• [Problem statement] Give back each line of the listing below that contains the string "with".

• [Supplied data]
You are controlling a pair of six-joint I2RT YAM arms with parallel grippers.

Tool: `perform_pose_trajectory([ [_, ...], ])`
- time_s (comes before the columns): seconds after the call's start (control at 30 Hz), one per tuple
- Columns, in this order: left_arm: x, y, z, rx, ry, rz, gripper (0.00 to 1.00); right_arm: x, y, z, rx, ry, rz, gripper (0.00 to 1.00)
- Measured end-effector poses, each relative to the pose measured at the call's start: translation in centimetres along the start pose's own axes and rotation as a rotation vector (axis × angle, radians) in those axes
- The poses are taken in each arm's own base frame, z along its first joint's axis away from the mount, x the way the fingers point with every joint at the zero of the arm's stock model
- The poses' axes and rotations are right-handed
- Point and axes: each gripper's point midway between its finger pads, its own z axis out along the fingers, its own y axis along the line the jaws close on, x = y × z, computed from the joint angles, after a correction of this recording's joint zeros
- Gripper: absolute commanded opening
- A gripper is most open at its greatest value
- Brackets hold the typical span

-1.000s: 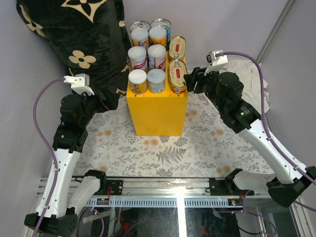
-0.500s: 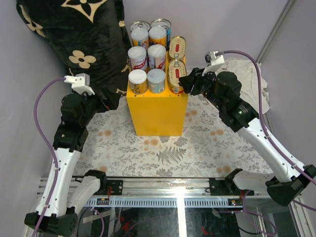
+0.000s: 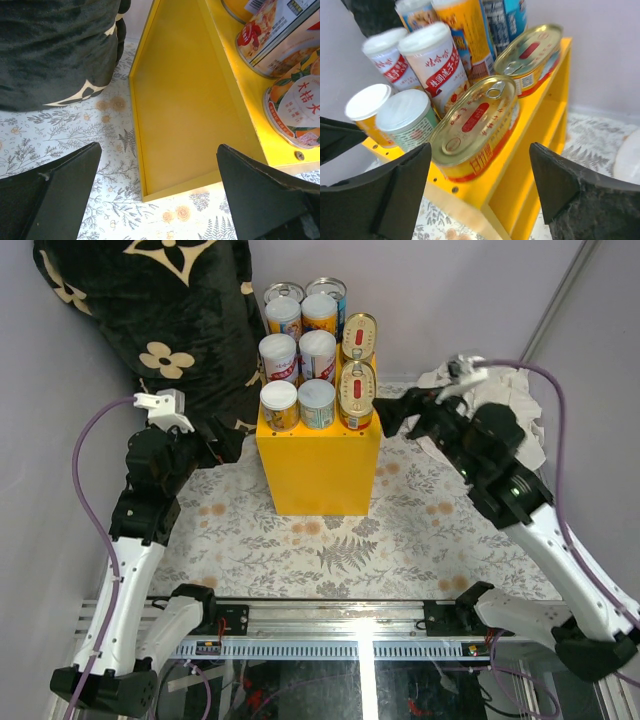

• [Written answer]
You are controlling a pair of six-joint I2RT YAM arms with parallel grippers.
- The poses are taken in each arm's own base frame, z along its first joint's axis away from the mount, x the way the fingers point with every joint at the zero of the arm's stock model

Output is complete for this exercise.